戦況報告を聞くに、敵は撤退しつつあるらしい。この都市の制圧も時間の問題だった。
「ジン、どうだ?」
暗黒騎士だったベルさんがやってきた。
「指揮官らしい男は、転移で逃げたよ」
「さて、今度はどこへ逃げるつもりかね?」
「どこまでも追いかけて、ネメジスという組織を潰す。まあ、そういうことなんだがね」
「貯蔵庫は……」
ベルさんが聞いたので、俺はとある部屋を指さし、その中へ。窓から裏庭が見えるが、そこにあったブァイナ金属製貯蔵庫は消えていた。
「あれも転移で持ち去ったよ。パワープレイだね」
「貯蔵庫まで運び出したってことは、こりゃまだ拠点があるな」
「そういうこと」
ただ追っ手から逃げるだけの転移ではなかったということだ。まだ組織は、貯蔵庫の中身を諦めていなくて、ネメジス構成員の撤退も、どこぞにある組織上層部の指示だろう。
ふむ、とベルさんは頷いた。
「追跡の方は大丈夫なのか?」
「もちろん」
でなきゃ、こんなのんびりしていられないよ。ちゃんとリンちゃん役だったシェイプシフターが自爆した時、新しい発信装置を仕込んだし、他にも成り代わった者が、逃げた連中についている。二重、三重の追跡手段で、転移で逃げた者たちの場所はトレースできている。
「情報局での捕虜からの情報、シェイプシフターの方からも死体から記憶を回収はしているから、ネメジスについてもどんどん明らかになっていくとは思う。
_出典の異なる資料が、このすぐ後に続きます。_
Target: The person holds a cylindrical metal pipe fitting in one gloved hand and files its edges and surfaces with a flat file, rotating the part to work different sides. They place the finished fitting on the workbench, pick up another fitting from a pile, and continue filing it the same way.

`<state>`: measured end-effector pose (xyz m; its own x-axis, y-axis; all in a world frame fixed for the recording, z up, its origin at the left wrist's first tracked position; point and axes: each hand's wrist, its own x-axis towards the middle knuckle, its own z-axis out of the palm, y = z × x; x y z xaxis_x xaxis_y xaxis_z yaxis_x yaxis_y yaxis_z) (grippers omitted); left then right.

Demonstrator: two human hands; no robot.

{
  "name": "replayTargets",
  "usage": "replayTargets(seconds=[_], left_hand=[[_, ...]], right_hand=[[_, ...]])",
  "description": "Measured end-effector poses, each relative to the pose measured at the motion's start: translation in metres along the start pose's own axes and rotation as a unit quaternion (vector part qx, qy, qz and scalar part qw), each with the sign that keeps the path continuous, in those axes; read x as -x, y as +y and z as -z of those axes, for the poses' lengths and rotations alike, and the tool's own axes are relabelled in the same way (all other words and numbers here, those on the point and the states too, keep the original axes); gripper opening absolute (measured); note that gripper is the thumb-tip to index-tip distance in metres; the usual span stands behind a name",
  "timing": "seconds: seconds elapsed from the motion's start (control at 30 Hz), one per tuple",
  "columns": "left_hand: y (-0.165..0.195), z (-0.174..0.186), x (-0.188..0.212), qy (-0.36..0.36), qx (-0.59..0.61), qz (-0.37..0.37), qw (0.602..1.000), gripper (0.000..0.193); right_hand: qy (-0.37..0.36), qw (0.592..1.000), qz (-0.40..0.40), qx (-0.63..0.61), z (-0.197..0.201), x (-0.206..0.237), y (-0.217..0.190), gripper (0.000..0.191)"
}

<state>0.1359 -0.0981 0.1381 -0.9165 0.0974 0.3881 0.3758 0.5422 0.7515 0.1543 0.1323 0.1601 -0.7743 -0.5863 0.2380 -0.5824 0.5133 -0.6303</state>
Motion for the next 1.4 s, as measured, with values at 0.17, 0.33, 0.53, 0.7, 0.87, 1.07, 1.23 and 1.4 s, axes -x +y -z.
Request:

今は連中に拠点まで逃げてもらって……」
俺がベルさんと話していると、シーパング情報局コマンドーの一人がやってきた。
「閣下、局長から通信です」
「ありがとう」
通信端末を受け取る。はいはい、俺さんです――
『貯蔵庫の場所が判明したのだわ』
開口一番、グレーニャ・ハル情報局局長は言った。
『そこからおよそ北西に15キロの丘陵地帯。工作員の報告では、1時間以内に、迎えのフネが来るそうよ』
「船……? 空中艦艇か」
陸地に洋上船は来ることはできない。そうなると空だよな。ベルさんは口元を緩めた。
「なんだ、空中軍艦も持っているのか、ネメジスってのは」
「これは思っているより、しっかりした軍隊かもしれないな敵さんは」
少しずつ前進しているはずだが、まだまだ深そうだ。ネメジスの全容ってやつは。